この設定を行うと、どこでも any が許可され、型安全性が失われます。短期的には便利ですが、長期的には型崩壊が進行します。
// ⚠️ 推奨されない設定
{
"rules": {
"@typescript-eslint/no-explicit-any": "off"
}
}
推奨アプローチ
段階的な対応として、以下のような手法で意図的な例外であることを明示することが望ましいです。
- 無効化ではなく、例外ルールを設ける
- 局所的にのみ使用し、明示的な意図をコメントで残す
// 一時的な例外として、意図を明確にコメント
// eslint-disable-next-line @typescript-eslint/no-explicit-any -- 外部ライブラリの型定義待ち
function handleLegacyLibrary(data: any) {
// 処理内容
}
3. 代替案
anyの代わりに使える代替案としては、以下のような実装方法が挙げられます。
解決策1:unknown型で安全に受け取る
unknownは「型安全なany」として機能します
// 推奨:unknown型の活用
async function fetchApiData(url: string): Promise<unknown> {
const response = await fetch(url);
return response.json();
}
// 使用時は型ガードやアサーションが必要
async function getUserData() {
const data = await fetchApiData('/api/user');
// 型ガードによる安全な型絞り込み
if (isUserData(data)) {
console.log(data.name); // 型安全にアクセス可能
}
}
// 型ガード関数
function isUserData(data: unknown): data is { name: string; id: number } {
return (
typeof data === 'object' &&
data !== null &&
'name' in data &&
'id' in data
);
}
解決策2:Record型で構造を定義
オブジェクト型が確実な場合
// キーと値の型を明確にする
type ApiResponse = Record<string, unknown>;
function processApiResponse(response: ApiResponse) {
// 各プロパティはunknownなので、使用時に型チェックが必要
const status = response['status'];
if (typeof status === 'string') {
console.log(status.toUpperCase());
}
}
解決策3:ジェネリクスで柔軟性を確保
// ジェネリクスで型安全と柔軟性を両立
class ApiClient {
async get<T = unknown>(url: string): Promise<T> {
const response = await fetch(url);
return response.json() as T;
}
}
// 使用例
interface User {
id: number;
name: string;
}
const client = new ApiClient();
const user = await client.get<User>('/api/user/1');
console.log(user.name); // 型安全にアクセス
4. ZodやPrismaと組み合わせた型安全戦略
ライブラリ概要
- Zod: データのバリデーションと型推論を同時に行うライブラリ
- Prisma: 型安全なORMで、DBスキーマから型を自動生成
これらを組み合わせることで、データの型定義を一元化できます。
こうすることで、anyの登場余地が消え、API層とDB層の型整合性も維持されます。
5. 段階的導入戦略
すべてのanyを禁止するのは非現実的です。
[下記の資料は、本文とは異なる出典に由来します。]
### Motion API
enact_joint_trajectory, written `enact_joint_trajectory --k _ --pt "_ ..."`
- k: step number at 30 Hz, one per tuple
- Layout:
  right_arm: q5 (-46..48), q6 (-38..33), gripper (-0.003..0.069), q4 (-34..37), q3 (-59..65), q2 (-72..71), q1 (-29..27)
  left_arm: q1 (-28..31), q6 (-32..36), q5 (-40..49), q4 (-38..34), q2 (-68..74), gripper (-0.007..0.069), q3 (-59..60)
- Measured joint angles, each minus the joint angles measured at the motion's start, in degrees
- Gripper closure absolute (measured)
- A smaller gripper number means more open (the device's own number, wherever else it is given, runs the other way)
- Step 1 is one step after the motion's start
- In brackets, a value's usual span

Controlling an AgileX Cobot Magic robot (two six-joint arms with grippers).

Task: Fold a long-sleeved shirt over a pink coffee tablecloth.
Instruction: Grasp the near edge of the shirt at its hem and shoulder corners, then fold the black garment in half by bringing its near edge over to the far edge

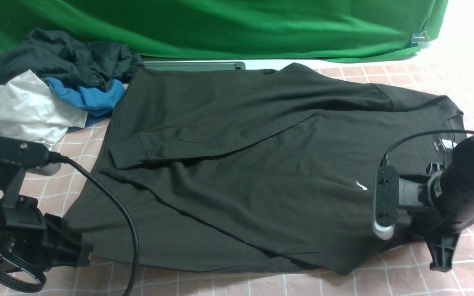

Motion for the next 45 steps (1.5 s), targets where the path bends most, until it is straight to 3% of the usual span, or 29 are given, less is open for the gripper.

以下のように段階的に厳格化するのがおすすめです。
フェーズ別設定
// .eslintrc.json
{
"overrides": [
{
"files": ["src/legacy/**/*.ts"],
"rules": {
"@typescript-eslint/no-explicit-any": "warn"
}
},
{
"files": ["src/new/**/*.ts"],
"rules": {
"@typescript-eslint/no-explicit-any": "error"
}
}
]
}
まとめ
@typescript-eslint/no-explicit-anyは、TypeScriptプロジェクトの型安全性を守る重要なルールです。
適切なツールと戦略を用いることで型崩壊を防ぎます。
アプローチ例
- unknown型:不明な型を安全に扱う
- ジェネリクス:柔軟性と型安全性の両立
- Zod:ランタイム検証による確実な型安全性
- 段階的導入:チームの負担を最小化
参考リンク
おわりに
no-explicit-anyルールとは、Zod・Prisma・ジェネリクス・unknownなどや段階的導入戦略をうまく組み合わせることで、型安全性を保ちながら開発を進めることができます。型安全なTypeScriptプロジェクトの構築に、この記事が一助となれば幸いです。